UNITED STATES DISTRICT COURT FOR THE DISTRICT OF SOUTH CAROLINA
Jan 7, 2020
CIVIL ACTION NO. 9:18-3099-RMG-BM (D.S.C. Jan. 7, 2020)

Opinion

CIVIL ACTION NO. 9:18-3099-RMG-BM

01-07-2020

Bobby Hope, Plaintiff, v. Andrew M. Saul, Commissioner of Social Security, Defendant.


REPORT AND RECOMMENDATION

The Plaintiff filed the Complaint in this action pursuant to 42 U.S.C. § 405(g), seeking judicial review of the final decision of the Commissioner wherein he was denied disability benefits. This case was referred to the undersigned for a report and recommendation pursuant to Local Civil Rule 73.02(B)(2)(a)(D.S.C.).

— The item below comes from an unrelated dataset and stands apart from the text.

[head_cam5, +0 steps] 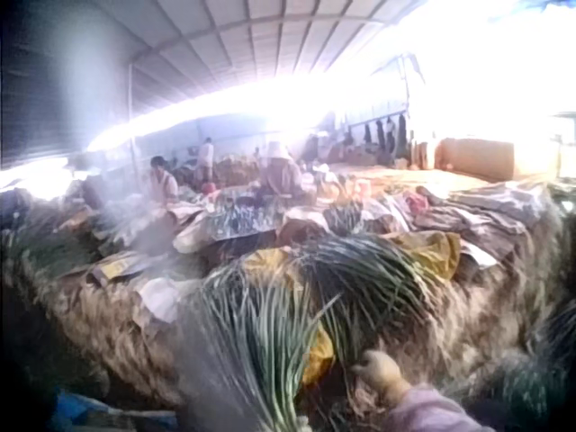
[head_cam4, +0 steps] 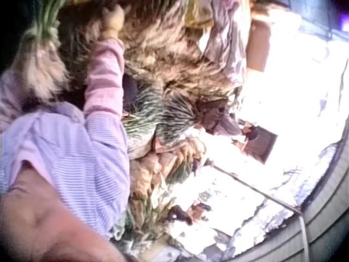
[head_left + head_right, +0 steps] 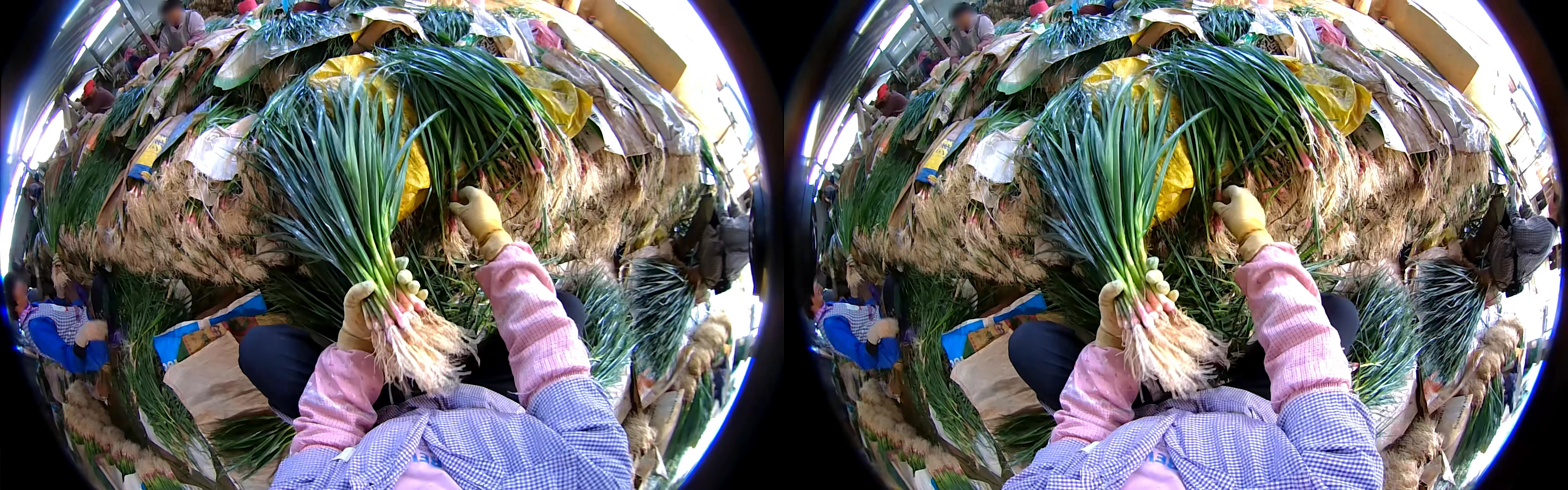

Plaintiff applied for Disability Insurance Benefits (DIB) on March 19, 2015, alleging disability beginning January 1, 2015 due to back and shoulder problems, as well as arthritis and hyperhydosis (excessive sweating). (R.pp. 199, 222). However, because Plaintiff's last day insured was the day before (December 31, 2014), Plaintiff subsequently amended his disability onset date to that date. (R.pp. 81-82). Plaintiff's claim was denied both initially and upon reconsideration. Plaintiff then requested a hearing before an Administrative Law Judge (ALJ), which was held on August 14, 2017. (R.pp. 78-118). The ALJ thereafter denied Plaintiff's claim in a decision issued November 16, 2017. (R.pp. 65-72). The Appeals Council denied Plaintiff's request for a review of the ALJ's decision, thereby making the determination of the ALJ the final decision of the Commissioner. (R.pp. 1-7).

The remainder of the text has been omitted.